Tan-YiFan commented 10 months ago

@arronwy osAllocPagesInternal would call nv_alloc_pages (in file kernel-open/nvidia/nv.c). Debugging into it further might help.

arronwy commented 9 months ago

nvidia

I add below debug info:

diff --git a/kernel-open/nvidia/nv-mmap.c b/kernel-open/nvidia/nv-mmap.c
index 152b22add538..c93ac357371f 100644
--- a/kernel-open/nvidia/nv-mmap.c
+++ b/kernel-open/nvidia/nv-mmap.c
@@ -347,6 +347,10 @@ int nv_encode_caching(
              * translates to the effective memory type WC if a WC MTRR
              * exists or else UC.
              */
+
+                nv_printf(NV_DBG_ERRORS,
+                    "NVRM: VM: memory type %d WC support is unavailable!\n",
+                    memory_type);
             return 1;
 #endif
         case NV_MEMORY_CACHED:

And dmesg shows:

[ 1442.105340] NVRM _memdescAllocInternal: ADDR_SYSMEM begin.
[ 1442.105341] NVRM: VM: nv_alloc_pages: 12288 pages, nodeid -1
[ 1442.105463] NVRM: VM:    contig 0  cache_type 2
[ 1442.105464] NVRM: VM: memory type 0 WC support is unavailable!
[ 1442.105465] NVRM osAllocPagesInternal: osAllocPagesInternal: osAllocPagesInternal unencrypted 86
[ 1442.105466] NVRM _memdescAllocInternal: _osAllocPages failed .
[ 1442.105467] NVRM _memdescAllocInternal: Done status 86 .
[ 1442.105469] NVRM nvCheckOkFailedNoLog: Check failed: Call not supported [NV_ERR_NOT_SUPPORTED] (0x00000056) returned from _memdescAllocInternal(pMemDesc) @ mem_desc.c:1329
[ 1442.105470] NVRM sysmemConstruct_IMPL: *** Cannot allocate sysmem through fb heap

seems "WC support is unavailable"?

Tan-YiFan commented 9 months ago

@arronwy NV_ALLOW_WRITE_COMBINING(memory_type = 0) returns false. So nv_pat_mode equals to NV_PAT_MODE_DISABLED. See nv_determine_pat_mode (https://github.com/NVIDIA/open-gpu-kernel-modules/blob/535.104.05/kernel-open/nvidia/nv-pat.c#L349).

This might be caused by:

(Unlikely) The guest kernel is built without flag CONFIG_X86_PAT.
Some issue with IA32_PAT msr virtualization.

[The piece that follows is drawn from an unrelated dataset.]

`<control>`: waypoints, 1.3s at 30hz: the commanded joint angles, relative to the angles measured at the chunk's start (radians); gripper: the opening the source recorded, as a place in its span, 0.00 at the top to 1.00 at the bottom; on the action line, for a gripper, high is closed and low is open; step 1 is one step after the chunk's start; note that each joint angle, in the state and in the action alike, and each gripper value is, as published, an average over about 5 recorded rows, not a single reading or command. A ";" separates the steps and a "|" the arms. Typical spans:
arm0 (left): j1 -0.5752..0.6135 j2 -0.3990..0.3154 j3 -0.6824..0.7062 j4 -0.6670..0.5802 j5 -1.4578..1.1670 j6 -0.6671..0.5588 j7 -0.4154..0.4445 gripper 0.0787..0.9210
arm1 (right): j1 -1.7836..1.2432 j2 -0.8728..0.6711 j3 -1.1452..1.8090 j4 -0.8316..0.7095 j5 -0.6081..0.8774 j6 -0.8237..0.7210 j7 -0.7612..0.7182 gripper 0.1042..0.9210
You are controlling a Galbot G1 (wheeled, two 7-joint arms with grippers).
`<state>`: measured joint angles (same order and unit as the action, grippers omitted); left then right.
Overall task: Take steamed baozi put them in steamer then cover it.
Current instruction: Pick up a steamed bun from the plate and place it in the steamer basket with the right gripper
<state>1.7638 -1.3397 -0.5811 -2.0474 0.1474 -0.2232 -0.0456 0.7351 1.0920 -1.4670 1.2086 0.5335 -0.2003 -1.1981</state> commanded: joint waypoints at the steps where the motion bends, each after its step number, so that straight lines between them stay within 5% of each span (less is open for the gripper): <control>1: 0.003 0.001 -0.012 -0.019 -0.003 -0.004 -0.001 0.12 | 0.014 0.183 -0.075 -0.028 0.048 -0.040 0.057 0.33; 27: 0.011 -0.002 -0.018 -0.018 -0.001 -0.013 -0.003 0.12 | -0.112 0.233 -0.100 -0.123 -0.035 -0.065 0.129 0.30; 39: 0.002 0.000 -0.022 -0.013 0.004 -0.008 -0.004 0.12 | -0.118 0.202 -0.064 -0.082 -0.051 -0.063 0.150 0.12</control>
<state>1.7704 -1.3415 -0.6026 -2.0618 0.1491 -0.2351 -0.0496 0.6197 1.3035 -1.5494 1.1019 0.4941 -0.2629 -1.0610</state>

arronwy commented 9 months ago

@arronwy NV_ALLOW_WRITE_COMBINING(memory_type = 0) returns false. So nv_pat_mode equals to NV_PAT_MODE_DISABLED. See nv_determine_pat_mode (https://github.com/NVIDIA/open-gpu-kernel-modules/blob/535.104.05/kernel-open/nvidia/nv-pat.c#L349).

This might be caused by:

(Unlikely) The guest kernel is built without flag CONFIG_X86_PAT.

Some issue with IA32_PAT msr virtualization.

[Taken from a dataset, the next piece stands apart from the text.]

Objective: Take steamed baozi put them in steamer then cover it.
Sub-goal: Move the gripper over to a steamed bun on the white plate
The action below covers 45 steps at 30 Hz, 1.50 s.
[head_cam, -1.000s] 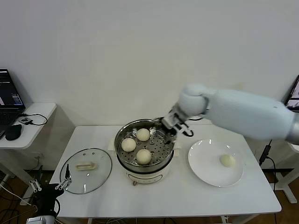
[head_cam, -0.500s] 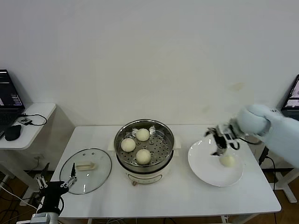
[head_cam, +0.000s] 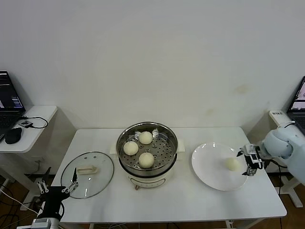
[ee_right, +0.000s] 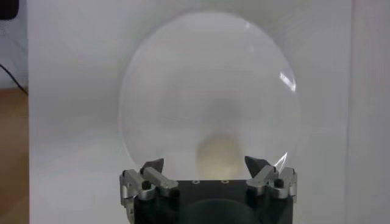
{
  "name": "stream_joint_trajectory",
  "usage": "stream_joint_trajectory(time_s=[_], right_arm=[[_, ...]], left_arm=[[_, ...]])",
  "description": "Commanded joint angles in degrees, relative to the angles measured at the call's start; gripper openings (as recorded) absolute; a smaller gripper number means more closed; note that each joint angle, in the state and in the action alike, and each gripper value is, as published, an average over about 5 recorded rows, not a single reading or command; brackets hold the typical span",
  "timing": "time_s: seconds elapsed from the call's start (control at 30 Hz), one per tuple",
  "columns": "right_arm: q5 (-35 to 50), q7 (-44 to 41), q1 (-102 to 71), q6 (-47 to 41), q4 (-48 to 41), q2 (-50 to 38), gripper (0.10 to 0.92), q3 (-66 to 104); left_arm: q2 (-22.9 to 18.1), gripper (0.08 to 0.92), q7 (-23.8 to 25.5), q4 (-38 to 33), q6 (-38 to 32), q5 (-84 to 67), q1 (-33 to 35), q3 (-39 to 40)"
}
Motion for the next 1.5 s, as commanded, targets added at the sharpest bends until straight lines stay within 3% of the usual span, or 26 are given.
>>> stream_joint_trajectory(time_s=[0.03, 0.43, 0.77, 1.23, 1.5], right_arm=[[-4.87, 0.45, -3.12, 2.78, -10.97, 7.1, 0.823, 4.71], [-5.97, 2.39, 1.11, 3.39, -19.08, 14.35, 0.823, 2.85], [-6.55, 1.96, 1.59, 2.0, -19.9, 15.06, 0.82, 1.95], [-6.7, 1.18, 0.9, 1.81, -18.97, 14.3, 0.664, 2.2], [-5.07, 0.54, 2.07, 1.49, -16.37, 12.23, 0.618, 1.55]], left_arm=[[0.06, 0.823, 0.13, -0.03, -0.16, -0.03, 0.05, -0.13], [-0.36, 0.823, -0.04, 0.59, -0.32, 0.17, -0.07, -0.85], [-0.83, 0.823, -0.1, 0.63, -0.31, 0.35, -0.11, -0.95], [-1.05, 0.823, -0.2, 0.12, -0.31, 0.48, 0.19, -0.86], [-1.19, 0.823, -0.33, -0.39, -0.38, 0.45, 0.47, -1.08]])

Thanks @Tan-YiFan , Yes I found CONFIG_X86_PAT is enabled in guest kernel config, then NV_ENABLE_BUILTIN_PAT_SUPPORT is 0:

#if defined(CONFIG_X86_PAT)
#define NV_ENABLE_BUILTIN_PAT_SUPPORT 0
#else
#define NV_ENABLE_BUILTIN_PAT_SUPPORT 1
#endif

I add below debug info:

diff --git a/kernel-open/nvidia/nv-pat.c b/kernel-open/nvidia/nv-pat.c
index 1fa530d9cce6..a3eacdd15ee1 100644
--- a/kernel-open/nvidia/nv-pat.c
+++ b/kernel-open/nvidia/nv-pat.c
@@ -351,6 +351,8 @@ static int nv_determine_pat_mode(void)
     unsigned int pat1, pat2, i;
     NvU8 PAT_WC_index;

+    nv_printf(NV_DBG_ERRORS,
+        "NVRM: nv_determine_pat_mode nv_pat_mode: %d.\n", nv_pat_mode);
     if (!test_bit(X86_FEATURE_PAT,
             (volatile unsigned long *)&boot_cpu_data.x86_capability))
     {
@@ -365,6 +367,8 @@ static int nv_determine_pat_mode(void)
         }
     }

+    nv_printf(NV_DBG_ERRORS,
+        "NVRM: nv_determine_pat_mode CPU support the PAT: %d.\n", nv_pat_mode);
     NV_READ_PAT_ENTRIES(pat1, pat2);
     PAT_WC_index = 0xf;

@@ -383,6 +387,8 @@ static int nv_determine_pat_mode(void)
         }
     }

+    nv_printf(NV_DBG_ERRORS,
+        "NVRM: nv_determine_pat_mode PAT_WC_index: %d.\n", PAT_WC_index);
     if (PAT_WC_index == 1)
     {
         return NV_PAT_MODE_KERNEL;
@@ -452,6 +458,9 @@ int nv_init_pat_support(nvidia_stack_t *sp)
     if (!disable_pat)
     {
         nv_enable_pat_support();
+
+        nv_printf(NV_DBG_ERRORS,
+            "NVRM: nv_init_pat_support %d.\n", nv_pat_mode);
         if (nv_pat_mode == NV_PAT_MODE_BUILTIN)
         {
              ret = nvidia_register_cpu_hotplug_notifier();

and dmesg shows:

[ 1500.343954] nvidia-nvlink: Nvlink Core is being initialized, major device number 245
[ 1500.343960] NVRM: nv_determine_pat_mode nv_pat_mode: 0.
[ 1500.344786] NVRM: nv_determine_pat_mode CPU support the PAT: 0.
[ 1500.344787] NVRM: nv_determine_pat_mode PAT_WC_index: 15.
[ 1500.344788] NVRM: nv_init_pat_support 0.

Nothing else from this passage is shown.